Explain the process of transforming uniform random numbers into these distributions. Provide clear mathematical justifications for the transformations used (e.g., inverse transform sampling, Box-Muller method for normal distribution). Plot the histograms of your generated samples and compare them with theoretical probability density functions (PDFs). Discuss any discrepancies and potential reasons for deviations.

-------------------------

## Understanding of the Problem

### A) Research on MT19337 Algorithm

For this part, the following tasks are expected to be done:
- Understand the Mersenne Twister algorithm -- a pseudorandom number generator (PRNG)
- Discuss the features of the MT19937 algorithm.
    - Discuss what is period length and what it is for Mersenne Twister algorithm.
    - Discuss the efficiency in comparison to:
        - Linear Congruential Generators (LCG) - simpler RNG with shorter periods and poorer randomness
        - Hardware-based generators - use physical signals (i.e. thermal noise, mouse movements, etc.)
- List real-world applications where MT19937 is used
- Discuss what are the limitations of the MT19937 algorithm.

### B) Generating Random Samples from Continuous Distributions

For the second part, the following tasks are expected to be done:
- Use the algorithm to generate uniform random numbers in [0,1) by drawing samples from the following distributions:
    - Uniform(a, b)
    - Exponential(λ)
    - Normal(μ, σ²)
    - Any other continuous distribution not discussed in class (e.g. Beta, Cauchy, Pareto, etc)
- Explain the mathematical reasons behind the methods used to convert uniform random numbers into the desired distributions (e.g., using inverse transform sampling, or the Box-Muller method for generating normal distribution).
- Plot the histograms vs theoretical PDFs
    - Generate many sampled and plot their histograms
    - Overlay the true PDF curve on the histogram
- Analyze any differences between the generated samples and explain possible reasons for these differences.

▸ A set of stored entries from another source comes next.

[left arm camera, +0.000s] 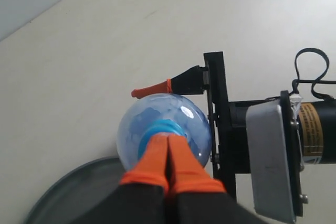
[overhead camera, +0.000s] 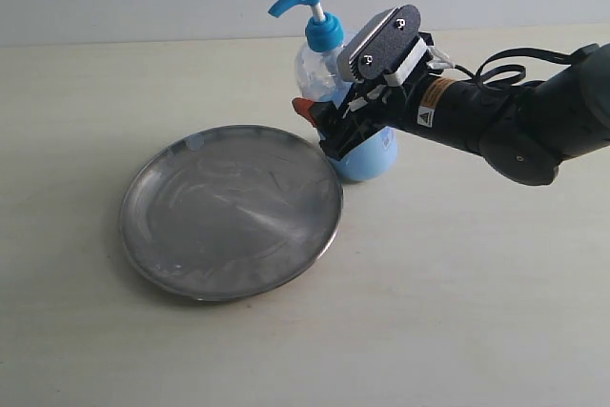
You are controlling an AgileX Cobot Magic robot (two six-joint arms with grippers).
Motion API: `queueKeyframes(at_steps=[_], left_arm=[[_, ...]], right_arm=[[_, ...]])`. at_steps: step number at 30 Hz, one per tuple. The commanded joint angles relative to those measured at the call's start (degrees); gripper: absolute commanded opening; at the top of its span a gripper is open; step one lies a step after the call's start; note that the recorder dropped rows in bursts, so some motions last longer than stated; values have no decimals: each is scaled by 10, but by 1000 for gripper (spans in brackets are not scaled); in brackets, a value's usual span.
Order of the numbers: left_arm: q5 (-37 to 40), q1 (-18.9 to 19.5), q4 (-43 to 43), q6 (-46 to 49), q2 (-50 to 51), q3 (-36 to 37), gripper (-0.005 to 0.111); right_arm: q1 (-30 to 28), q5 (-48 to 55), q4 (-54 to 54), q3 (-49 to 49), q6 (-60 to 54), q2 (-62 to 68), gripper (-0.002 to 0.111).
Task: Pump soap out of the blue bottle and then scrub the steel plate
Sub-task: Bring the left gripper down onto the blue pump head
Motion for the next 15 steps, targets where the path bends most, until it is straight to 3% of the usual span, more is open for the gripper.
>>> queueKeyframes(at_steps=[1, 15], left_arm=[[-14, -3, -8, -4, 10, -5, 0], [5, -3, -8, -8, 24, -3, 0]], right_arm=[[1, -7, -8, -2, -4, -5, 0], [1, -8, -22, -2, -5, -5, 0]])
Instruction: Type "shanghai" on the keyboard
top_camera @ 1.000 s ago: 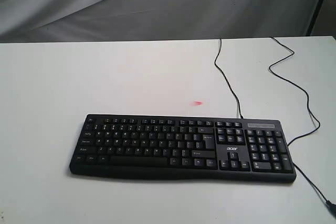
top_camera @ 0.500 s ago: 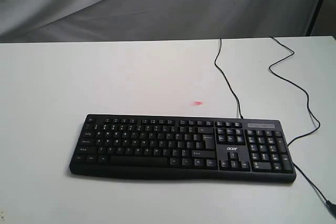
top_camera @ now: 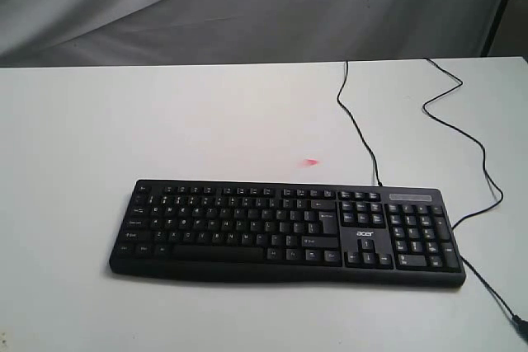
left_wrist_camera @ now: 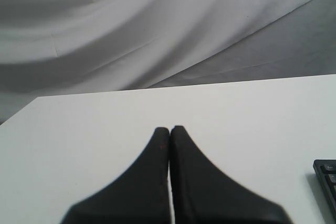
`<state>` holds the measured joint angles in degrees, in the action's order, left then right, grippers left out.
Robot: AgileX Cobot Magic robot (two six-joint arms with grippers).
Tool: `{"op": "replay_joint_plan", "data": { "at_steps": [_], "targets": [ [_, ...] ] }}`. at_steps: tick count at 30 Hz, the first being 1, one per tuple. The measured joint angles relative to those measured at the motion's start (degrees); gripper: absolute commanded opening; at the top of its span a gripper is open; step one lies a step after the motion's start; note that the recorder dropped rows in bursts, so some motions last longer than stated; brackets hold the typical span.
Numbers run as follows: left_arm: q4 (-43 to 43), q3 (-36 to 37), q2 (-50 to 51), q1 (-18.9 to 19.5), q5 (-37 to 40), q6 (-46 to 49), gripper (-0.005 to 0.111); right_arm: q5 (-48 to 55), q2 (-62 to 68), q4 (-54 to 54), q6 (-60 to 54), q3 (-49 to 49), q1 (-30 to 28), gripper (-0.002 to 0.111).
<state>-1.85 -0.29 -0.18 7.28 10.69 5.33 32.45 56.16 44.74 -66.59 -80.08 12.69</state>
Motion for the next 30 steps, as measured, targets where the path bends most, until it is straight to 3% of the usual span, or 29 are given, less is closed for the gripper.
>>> {"op": "replay_joint_plan", "data": {
  "at_steps": [8, 12, 19, 30],
  "targets": [
    [0.0, 0.0, 0.0, 0.0, 0.0, 0.0, 0.001, 5.9, -5.5, -28.1, 28.8, 0.0, 0.0, 0.0],
    [0.0, 0.0, 0.0, 0.0, 0.0, 0.0, 0.001, 9.0, -10.0, -36.9, 40.9, 0.0, 0.0, 0.0],
    [0.0, 0.0, 0.0, 0.0, 0.0, 0.0, 0.001, 11.4, -19.2, -38.1, 48.4, 0.0, -5.3, 0.0],
    [0.0, 0.0, 0.0, 0.0, 0.0, 0.0, 0.001, 12.3, -30.7, -38.0, 50.0, 0.0, -11.7, 0.0]
  ]
}}
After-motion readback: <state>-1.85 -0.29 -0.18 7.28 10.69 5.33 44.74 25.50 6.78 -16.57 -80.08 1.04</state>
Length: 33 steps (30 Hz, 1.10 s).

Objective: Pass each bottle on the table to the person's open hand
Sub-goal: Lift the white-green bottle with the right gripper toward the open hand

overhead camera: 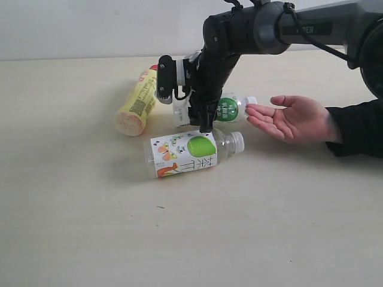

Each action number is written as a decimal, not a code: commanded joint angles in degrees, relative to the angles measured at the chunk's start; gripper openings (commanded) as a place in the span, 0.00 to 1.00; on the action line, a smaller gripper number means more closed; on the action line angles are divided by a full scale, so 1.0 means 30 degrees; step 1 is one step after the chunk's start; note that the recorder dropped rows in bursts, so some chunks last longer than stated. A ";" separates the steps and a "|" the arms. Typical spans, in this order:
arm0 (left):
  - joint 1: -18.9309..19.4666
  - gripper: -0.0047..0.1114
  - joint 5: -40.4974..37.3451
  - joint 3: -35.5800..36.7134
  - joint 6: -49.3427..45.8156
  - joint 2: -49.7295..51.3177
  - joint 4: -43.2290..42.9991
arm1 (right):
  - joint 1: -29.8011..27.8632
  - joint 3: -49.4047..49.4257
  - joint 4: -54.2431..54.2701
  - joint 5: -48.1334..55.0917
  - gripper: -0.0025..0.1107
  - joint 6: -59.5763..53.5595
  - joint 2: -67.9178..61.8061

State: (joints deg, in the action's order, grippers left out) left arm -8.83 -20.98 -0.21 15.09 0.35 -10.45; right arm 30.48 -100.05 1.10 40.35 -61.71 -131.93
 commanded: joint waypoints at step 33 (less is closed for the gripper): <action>-0.0091 0.06 0.0090 0.0070 -0.0028 -0.0117 0.0007 | 0.0041 -0.0123 0.0021 0.1006 0.02 0.3625 0.3913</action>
State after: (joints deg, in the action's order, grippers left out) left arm -8.83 -20.98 -0.21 15.09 0.35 -10.45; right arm 30.48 -100.05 1.18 43.34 -53.93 -122.05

## Research on MT19337 Algorithm

### Understanding the Mersenne Twister algorithm

The MT19337 (Mersenne Twister) algorithm is an algorithm developed by Makoto Matsumoto and Takuji Nishimura in 1997 [\[1\]](#References). It is a deterministic pseudorandom number generator (PRNG) which means its output is determined by an initial seed value making sequences reproducible, and it approximates true randomness through mathematical operations (unlike true random generators which depends on physical entropy).

The following diagram shows a simplified version core logic of the MT19337 algorithm.

![MT19937_Simplified_Core_Logic](images/MT19937_Simplified_Core_Logic.png)

From above core logic diagram, we notice the 2 operations that holds the mathematical core of the algorithm. These are the **Twist** and **Temper** operations. Simply put, twisting is done for every 624 generation of a random number, and tempering is done for each output.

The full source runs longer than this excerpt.